Monday, April 12, 2010

times change

Lately, Ive been hearing a lot of talk about the low numbers of chukars lately. Mostly, people are saying that it's not like it was twenty years ago. In order to know that, you had to be hunting twenty years ago. In my case I'm fortunate enough to say I remember what it was like hunting forty plus years ago. I agree, it's not like it was back than. But as far as game numbers, especially chukars, the numbers are as good now as ever. Pheasant may have taken a beating due to farming practices, but most other bird numbers are good.
I don't care for a lot of the changes that have happened over my life time, but if I want to be successful I have to adapt. The same goes for chukar hunting. More roads, more hunters, different uses of the land and many other influences have changed the habits of birds.
A perfect example of this is watering troughs or springs. Ranchers have developed watering areas for there cattle several miles away from roads to keep their stock from having to walk miles to water. The only water available at one time was probably closer to a road. Wildlife found this same resource much more likable then the water where everyone drives by.
Another example is fire. Over the past forty years there have been fires that change the landscape. Places that at one time were covered with sage may now be a mountain of cheat grass.

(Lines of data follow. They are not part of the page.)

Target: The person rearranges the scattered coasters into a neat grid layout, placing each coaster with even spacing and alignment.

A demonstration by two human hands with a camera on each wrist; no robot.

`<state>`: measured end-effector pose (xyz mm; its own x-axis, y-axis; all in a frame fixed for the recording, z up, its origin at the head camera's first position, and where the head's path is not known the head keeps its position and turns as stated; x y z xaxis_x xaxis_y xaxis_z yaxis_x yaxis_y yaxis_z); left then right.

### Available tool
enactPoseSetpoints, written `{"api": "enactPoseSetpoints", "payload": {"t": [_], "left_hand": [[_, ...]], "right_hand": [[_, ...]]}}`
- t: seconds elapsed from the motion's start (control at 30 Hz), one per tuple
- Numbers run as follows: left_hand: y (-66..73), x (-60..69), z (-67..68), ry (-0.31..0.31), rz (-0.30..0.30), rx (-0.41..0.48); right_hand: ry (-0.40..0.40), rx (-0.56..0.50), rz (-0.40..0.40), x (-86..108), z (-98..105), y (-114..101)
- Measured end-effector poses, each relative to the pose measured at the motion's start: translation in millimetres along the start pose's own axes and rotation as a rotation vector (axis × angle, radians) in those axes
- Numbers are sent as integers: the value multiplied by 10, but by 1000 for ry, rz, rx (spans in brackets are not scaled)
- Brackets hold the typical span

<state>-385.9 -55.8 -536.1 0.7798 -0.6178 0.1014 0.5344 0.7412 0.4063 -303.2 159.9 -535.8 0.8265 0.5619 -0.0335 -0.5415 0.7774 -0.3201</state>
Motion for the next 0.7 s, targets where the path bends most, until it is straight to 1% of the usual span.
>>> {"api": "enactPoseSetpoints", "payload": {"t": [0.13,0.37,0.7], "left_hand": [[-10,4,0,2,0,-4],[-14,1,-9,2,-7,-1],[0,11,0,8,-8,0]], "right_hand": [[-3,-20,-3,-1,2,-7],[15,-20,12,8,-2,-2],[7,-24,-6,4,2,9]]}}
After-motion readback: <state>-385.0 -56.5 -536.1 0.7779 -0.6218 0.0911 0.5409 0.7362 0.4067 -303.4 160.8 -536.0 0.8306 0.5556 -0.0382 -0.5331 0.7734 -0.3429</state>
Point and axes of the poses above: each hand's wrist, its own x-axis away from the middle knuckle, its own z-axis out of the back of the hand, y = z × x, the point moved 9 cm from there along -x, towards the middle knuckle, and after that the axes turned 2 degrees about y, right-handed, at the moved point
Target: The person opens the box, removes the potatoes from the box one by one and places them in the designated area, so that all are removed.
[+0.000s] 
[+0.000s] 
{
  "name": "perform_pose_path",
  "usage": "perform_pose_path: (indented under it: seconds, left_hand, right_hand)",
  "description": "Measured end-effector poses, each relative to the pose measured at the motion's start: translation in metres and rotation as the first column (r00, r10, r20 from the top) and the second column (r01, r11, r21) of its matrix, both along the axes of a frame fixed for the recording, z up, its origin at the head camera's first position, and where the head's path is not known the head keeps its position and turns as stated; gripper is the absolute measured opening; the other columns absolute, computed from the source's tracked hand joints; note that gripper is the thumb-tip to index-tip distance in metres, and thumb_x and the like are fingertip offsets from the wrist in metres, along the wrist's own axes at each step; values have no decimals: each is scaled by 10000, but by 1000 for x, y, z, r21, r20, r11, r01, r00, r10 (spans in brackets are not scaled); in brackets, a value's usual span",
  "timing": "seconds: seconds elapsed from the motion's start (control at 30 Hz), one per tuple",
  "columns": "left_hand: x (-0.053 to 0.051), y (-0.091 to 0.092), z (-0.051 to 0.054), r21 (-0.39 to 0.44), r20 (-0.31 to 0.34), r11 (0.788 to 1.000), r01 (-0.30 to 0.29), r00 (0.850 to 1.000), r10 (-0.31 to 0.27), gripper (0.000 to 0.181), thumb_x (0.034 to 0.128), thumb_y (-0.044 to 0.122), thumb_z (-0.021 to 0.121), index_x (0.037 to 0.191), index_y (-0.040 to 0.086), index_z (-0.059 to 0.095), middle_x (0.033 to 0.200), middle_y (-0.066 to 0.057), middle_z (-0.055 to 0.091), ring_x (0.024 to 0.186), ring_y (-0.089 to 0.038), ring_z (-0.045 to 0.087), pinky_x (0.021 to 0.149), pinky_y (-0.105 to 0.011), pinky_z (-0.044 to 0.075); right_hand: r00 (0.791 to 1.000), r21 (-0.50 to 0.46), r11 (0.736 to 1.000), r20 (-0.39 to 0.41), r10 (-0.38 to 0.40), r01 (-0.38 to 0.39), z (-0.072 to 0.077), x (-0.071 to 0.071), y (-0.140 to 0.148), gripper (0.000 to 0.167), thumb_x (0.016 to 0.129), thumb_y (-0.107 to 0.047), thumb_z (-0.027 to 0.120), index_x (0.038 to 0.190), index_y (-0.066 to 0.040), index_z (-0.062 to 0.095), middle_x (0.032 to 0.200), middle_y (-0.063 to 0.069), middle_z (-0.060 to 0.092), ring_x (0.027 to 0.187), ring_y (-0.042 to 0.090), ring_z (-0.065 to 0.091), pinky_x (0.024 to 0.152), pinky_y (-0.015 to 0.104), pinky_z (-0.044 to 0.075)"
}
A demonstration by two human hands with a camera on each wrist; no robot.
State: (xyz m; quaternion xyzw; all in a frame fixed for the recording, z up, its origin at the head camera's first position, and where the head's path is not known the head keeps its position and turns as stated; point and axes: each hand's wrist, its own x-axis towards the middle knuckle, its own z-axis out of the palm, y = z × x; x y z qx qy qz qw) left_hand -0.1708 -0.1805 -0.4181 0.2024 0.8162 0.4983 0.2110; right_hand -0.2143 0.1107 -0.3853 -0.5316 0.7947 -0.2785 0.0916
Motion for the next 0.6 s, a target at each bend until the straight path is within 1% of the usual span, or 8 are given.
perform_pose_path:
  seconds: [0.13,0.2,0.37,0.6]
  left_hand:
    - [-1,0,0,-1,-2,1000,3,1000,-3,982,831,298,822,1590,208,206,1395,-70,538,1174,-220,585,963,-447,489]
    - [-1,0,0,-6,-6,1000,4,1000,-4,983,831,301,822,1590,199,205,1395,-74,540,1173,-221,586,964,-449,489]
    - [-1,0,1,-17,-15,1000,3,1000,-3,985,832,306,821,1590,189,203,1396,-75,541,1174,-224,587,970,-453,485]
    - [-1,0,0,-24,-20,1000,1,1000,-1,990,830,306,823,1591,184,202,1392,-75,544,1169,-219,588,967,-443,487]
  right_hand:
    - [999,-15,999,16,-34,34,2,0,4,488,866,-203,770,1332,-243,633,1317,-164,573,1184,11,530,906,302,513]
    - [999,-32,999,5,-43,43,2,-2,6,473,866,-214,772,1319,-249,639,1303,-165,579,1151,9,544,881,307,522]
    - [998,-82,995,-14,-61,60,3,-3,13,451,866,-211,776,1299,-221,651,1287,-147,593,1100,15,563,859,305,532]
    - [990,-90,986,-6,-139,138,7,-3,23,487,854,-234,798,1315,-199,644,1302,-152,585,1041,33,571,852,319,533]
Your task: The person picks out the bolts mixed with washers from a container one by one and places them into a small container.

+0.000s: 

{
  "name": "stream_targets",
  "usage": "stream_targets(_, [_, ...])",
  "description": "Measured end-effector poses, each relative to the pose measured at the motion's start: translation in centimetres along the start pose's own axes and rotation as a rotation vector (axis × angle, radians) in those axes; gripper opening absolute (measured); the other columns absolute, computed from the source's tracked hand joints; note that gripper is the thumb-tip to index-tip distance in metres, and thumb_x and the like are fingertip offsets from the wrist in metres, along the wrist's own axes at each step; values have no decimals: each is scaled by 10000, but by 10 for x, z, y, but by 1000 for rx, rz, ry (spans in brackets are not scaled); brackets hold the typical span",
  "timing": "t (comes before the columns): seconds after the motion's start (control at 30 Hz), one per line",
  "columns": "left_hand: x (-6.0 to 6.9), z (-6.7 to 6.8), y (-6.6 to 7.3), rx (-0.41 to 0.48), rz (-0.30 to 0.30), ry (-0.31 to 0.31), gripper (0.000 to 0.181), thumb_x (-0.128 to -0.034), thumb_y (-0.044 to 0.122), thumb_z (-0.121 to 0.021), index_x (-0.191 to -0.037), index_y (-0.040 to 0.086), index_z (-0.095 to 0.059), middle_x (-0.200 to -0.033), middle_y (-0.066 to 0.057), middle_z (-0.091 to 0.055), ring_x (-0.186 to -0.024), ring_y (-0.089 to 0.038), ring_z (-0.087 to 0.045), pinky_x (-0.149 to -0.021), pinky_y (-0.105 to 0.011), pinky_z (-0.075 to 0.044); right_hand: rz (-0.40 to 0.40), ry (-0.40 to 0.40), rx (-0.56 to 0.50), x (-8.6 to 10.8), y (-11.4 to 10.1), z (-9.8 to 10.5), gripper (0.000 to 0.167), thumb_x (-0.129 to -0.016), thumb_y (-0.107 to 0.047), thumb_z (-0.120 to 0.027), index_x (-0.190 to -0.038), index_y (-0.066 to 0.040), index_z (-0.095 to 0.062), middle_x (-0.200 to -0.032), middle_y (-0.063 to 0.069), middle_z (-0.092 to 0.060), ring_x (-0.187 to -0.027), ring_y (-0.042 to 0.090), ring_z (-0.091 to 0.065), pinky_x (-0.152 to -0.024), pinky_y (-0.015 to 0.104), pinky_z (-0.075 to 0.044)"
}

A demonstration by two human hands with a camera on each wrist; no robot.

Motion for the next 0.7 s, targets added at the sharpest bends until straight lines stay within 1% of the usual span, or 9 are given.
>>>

Places where the cheat may have been, may have burned so hot the ground may be sterile for a few years. The wildlife had to vacate this area to a place more rich in food.
There are numerous reasons for change in wildlife habitat. The animals evolve with these changes. But we humans seem to find it harder to change. I remember forty five years ago fishing with my dad at lucky peak reservoir. It was nothing to see a hundred deer or more coming to the water for a drink. Ten years ago I fished the same place with dad and he complained that there were not deer like there use to be. Dad, being old and stubborn, wouldn't concede that it might be because there were five hundred cars a day traveling that road where forty five years ago we might not even see another rig.
So many of the people that complain about the low number of birds are people in my age group or older. I understand the feeling. But, my complaint isn't that the number of birds has declined, it's that it's getting harder. I'd like to believe that the hills have actually gotten steeper, but they haven't. It's not twice as far into that great chukar draw, it just seems it. Many times it is easier to lay the blame on something else. As we get older and things change it becomes easier to lay blame on lack of birds rather than that we have to work harder for them.
Sometimes I feel the same. I know that the chukars are on top of that ridge but my legs just won't carry me there. Because they are not where I am at doesn't mean a lack of birds. It means I am to worn out to get to them.
I often hear that we are losing the younger generation of hunters. Could one of the reasons for this be the message we are sending them? Instead of saying there aren't birds like there use to be we should be encouraging them to get out there and find them. There are plenty of chukars to be had if you don't mind getting out and finding them. If I was a new hunter and I kept hearing from my mentors that there just aren't any birds out there, I don't think I could get very enthused.
And last, I'm so grateful that there are plenty of chukars and huns out there to pursue. I still have a passion for this type of hunting. This is what helps me stay young. I plan on following my dogs after these birds for another twenty years. But when my time comes up, I don't want to be one of those who blame it on the lack of bird numbers. I will admit that they have finally worn these old legs down.
So, to you young chukar hunters. Don't listen to us old farts complaining. Train a good dog, grab your shotgun, put lots of shells in your vest, and head for the mountain. There are plenty of chukar to be had. All you need is a good dog and enthusiasm. Good luck.


fj790 said...

Very good historical perspective. I think you're right about the number of hunters, for better or worse Idaho's prime chukar areas are for the most part not that far from its population centers, just alot more folks in the vicinity.
I happen to be one of those "lost" out of state hunters still chasing pheasants in south-central Idaho. While pheasant numbers are certainly down, hunter numbers are down even more. I really kind of like it, maybe even prefer it this way. I often hunt during the week and seldom even see another hunter. No more consistent limits though, at least not until the crops have been harvested and there's more than 2-3" of snow and even then it can take 10-12 miles of walking. As I tell my kids, all the fresh air and exercise no extra charge!
Other observations from down here northern Utah way: chukar in Utah's west desert way down, sharpies in SE Idaho excellent, huns absolutely boomed in 1999-2001 then crashed but coming back nicely, as you said things fluctuate.

larry szurgot said...

I hunt a lot during the week also. An advantage that I have but forget to mention. Hopefully the chukars will come back in your area soon. I have no rcords to show this, but I think chukars hatch about two weeks after huns do. If this is true that might be a reason why the huns have started rebounding in your area and not the chukars. I know around my place we have had years where the huns did well and not the chukars and vice versa. I hope the pheasant hunting stays good for you. Nothing much more exciting than a rooster cackling his way out of the field.

Karl said...

I'm on board with you Larry. There's also too many people whining instead of getting involved and making things better.